Task prompt: Lines holding the string "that" are the ones to copy; find them all in the data.

[Stored items from a collection]
• • •

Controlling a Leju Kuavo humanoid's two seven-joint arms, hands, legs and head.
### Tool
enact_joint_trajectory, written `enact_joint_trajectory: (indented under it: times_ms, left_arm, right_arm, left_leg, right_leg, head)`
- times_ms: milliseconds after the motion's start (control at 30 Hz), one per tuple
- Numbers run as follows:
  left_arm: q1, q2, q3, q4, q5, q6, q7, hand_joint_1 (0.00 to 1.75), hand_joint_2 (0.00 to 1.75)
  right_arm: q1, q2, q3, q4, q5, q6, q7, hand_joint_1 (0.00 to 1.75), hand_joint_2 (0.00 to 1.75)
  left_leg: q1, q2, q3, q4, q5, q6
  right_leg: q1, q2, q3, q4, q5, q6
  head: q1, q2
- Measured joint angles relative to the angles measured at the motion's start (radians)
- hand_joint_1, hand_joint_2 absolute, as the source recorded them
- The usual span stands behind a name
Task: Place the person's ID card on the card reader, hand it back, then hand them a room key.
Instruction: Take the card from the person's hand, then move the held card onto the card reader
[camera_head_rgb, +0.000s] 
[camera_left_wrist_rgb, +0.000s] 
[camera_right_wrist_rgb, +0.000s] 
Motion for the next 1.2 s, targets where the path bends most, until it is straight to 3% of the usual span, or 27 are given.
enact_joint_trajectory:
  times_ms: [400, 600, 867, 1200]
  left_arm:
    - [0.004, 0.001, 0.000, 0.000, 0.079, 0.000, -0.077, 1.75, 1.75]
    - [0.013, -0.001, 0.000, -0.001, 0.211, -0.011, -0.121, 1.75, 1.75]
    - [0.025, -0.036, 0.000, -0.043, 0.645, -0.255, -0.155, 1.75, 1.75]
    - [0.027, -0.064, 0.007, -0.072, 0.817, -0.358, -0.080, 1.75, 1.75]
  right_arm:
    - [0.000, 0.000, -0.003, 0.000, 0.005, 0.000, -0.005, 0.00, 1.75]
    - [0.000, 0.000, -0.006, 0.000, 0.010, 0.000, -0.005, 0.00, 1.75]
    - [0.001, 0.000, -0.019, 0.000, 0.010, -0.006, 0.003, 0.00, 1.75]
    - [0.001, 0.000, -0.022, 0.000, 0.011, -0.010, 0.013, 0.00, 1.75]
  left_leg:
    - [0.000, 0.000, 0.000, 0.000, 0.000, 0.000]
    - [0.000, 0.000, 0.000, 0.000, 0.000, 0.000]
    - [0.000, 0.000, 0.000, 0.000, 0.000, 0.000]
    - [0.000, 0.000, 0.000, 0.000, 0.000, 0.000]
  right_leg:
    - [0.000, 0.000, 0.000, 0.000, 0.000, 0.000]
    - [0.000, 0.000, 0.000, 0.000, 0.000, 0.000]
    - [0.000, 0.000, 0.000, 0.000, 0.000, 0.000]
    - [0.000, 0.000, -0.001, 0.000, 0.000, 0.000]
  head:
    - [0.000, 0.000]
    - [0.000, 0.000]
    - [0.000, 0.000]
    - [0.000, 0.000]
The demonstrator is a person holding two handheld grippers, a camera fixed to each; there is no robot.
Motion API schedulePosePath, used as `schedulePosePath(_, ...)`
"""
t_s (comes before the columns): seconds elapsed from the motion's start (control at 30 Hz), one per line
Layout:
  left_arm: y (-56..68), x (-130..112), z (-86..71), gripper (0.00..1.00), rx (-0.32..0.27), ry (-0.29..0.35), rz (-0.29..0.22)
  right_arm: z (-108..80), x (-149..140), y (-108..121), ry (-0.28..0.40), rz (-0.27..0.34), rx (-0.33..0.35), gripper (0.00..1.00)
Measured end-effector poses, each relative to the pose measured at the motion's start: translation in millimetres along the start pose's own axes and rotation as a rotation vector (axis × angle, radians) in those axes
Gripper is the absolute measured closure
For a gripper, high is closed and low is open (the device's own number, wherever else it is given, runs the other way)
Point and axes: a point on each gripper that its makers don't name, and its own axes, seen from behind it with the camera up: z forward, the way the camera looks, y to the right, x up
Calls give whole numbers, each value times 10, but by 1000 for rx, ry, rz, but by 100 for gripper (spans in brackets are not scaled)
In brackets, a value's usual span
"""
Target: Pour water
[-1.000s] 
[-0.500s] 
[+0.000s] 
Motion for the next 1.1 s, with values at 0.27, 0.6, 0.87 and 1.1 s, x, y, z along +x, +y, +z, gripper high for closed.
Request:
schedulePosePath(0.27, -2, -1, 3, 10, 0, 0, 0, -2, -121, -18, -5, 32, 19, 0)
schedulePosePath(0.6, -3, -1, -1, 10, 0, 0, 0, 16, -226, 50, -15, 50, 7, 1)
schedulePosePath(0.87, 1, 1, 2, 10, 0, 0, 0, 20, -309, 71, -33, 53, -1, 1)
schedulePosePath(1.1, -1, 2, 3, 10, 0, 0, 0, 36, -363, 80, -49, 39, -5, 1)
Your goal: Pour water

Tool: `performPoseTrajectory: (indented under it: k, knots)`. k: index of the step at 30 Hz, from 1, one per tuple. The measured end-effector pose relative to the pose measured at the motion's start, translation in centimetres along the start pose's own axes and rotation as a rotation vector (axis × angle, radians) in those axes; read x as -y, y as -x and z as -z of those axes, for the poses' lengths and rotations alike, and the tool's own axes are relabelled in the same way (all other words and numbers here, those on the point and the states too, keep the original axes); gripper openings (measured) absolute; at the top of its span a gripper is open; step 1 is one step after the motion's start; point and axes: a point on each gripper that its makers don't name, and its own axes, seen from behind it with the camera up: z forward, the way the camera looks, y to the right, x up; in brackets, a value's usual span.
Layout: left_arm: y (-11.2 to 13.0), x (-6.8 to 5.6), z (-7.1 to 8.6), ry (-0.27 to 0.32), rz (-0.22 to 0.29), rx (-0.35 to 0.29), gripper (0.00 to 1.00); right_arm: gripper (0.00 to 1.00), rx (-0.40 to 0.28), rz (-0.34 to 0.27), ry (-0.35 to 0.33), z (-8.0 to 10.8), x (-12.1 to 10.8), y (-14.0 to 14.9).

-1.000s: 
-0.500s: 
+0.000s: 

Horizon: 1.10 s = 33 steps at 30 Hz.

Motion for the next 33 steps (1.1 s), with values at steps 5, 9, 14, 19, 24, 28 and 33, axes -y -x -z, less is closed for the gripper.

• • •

Result of the task:
Point and axes: a point on each gripper that its makers don't name, and its own axes, seen from behind it with the camera up: z forward, the way the camera looks, y to the right, x up
Tool: `performPoseTrajectory: (indented under it: k, knots)`. k: index of the step at 30 Hz, from 1, one per tuple. The measured end-effector pose relative to the pose measured at the motion's start, translation in centimetres along the start pose's own axes and rotation as a rotation vector (axis × angle, radians) in those axes; read x as -y, y as -x and z as -z of those axes, for the poses' lengths and rotations alike, and the tool's own axes are relabelled in the same way (all other words and numbers here, those on the point and the states too, keep the original axes); gripper openings (measured) absolute; at the top of its span a gripper is open; step 1 is one step after the motion's start; point and axes: a point on each gripper that its makers don't name, and its own axes, seen from behind it with the camera up: z forward, the way the camera looks, y to the right, x up; in brackets, a value's usual span.

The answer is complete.